FEBS Open Bio
- Discipline: Molecular biology
- Language: English
- Edited by: Miguel De la Rosa

Publication details
- History: 2011-present
- Publisher: John Wiley & Sons on behalf of the Federation of European Biochemical Societies
- Frequency: Monthly
- Open access: Yes
- License: CC BY
- Impact factor: 2.79 (2021)

Standard abbreviations
- ISO 4: FEBS Open Bio

Indexing
- CODEN: FOBEB3
- ISSN: 2211-5463
- OCLC no.: 772465870

Links
- Journal homepage; Online archive;

= FEBS Open Bio =

FEBS Open Bio is a monthly peer-reviewed open access scientific journal covering research and education in molecular and cellular life sciences. It was established in 2011 and is published by John Wiley & Sons on behalf of the Federation of European Biochemical Societies (FEBS). According to the journal, papers are not to be excluded on the basis of lack of perceived importance.

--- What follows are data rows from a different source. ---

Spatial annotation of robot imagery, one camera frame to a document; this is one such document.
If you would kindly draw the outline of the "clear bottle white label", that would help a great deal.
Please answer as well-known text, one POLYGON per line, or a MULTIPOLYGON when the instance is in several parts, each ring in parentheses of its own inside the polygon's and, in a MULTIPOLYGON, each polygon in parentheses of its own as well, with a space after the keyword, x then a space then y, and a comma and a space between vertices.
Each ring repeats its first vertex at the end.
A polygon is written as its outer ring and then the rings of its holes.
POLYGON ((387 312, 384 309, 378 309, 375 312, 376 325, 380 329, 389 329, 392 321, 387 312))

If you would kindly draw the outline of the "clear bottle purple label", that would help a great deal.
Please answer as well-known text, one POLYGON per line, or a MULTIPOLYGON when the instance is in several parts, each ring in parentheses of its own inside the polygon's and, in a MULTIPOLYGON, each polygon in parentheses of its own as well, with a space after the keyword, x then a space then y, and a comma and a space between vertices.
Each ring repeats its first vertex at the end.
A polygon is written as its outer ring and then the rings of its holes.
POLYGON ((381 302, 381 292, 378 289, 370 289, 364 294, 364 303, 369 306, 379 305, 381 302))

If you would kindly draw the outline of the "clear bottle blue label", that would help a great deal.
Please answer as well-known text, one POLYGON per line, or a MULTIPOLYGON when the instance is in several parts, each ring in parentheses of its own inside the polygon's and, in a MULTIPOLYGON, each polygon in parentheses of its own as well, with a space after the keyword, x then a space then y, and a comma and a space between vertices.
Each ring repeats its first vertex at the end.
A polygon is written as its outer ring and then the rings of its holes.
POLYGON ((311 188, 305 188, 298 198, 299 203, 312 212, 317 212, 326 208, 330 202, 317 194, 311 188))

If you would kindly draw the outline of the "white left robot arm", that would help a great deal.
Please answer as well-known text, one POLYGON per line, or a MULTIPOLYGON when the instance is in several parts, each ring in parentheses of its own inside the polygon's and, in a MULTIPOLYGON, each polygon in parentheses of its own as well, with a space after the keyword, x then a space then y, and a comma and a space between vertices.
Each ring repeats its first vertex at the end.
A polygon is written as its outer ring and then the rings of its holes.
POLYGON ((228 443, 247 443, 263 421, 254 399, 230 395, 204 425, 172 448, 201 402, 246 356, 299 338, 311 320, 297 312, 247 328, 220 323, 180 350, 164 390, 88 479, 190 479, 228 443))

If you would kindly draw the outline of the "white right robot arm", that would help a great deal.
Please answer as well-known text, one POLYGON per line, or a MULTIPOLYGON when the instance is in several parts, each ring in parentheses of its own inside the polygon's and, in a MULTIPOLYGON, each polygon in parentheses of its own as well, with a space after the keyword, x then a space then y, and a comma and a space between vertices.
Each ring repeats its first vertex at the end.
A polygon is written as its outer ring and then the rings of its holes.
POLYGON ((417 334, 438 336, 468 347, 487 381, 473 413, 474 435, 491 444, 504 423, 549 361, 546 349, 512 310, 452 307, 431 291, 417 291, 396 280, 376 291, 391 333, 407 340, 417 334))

Articles originally submitted to other FEBS journals (FEBS Letters, The FEBS Journal, and Molecular Oncology) can be transferred to this journal with their original reviewer reports without the need to resubmit or reformat the manuscript.

==Abstracting and indexing==
The journal is abstracted and indexed in:
- BIOSIS Previews
- Embase
- Scopus
- Science Citation Index Expanded
According to the Journal Citation Reports, the journal has a 2015 impact factor of 2.101, ranking it 197th out of 289 journals in the category "Biochemistry & Molecular Biology".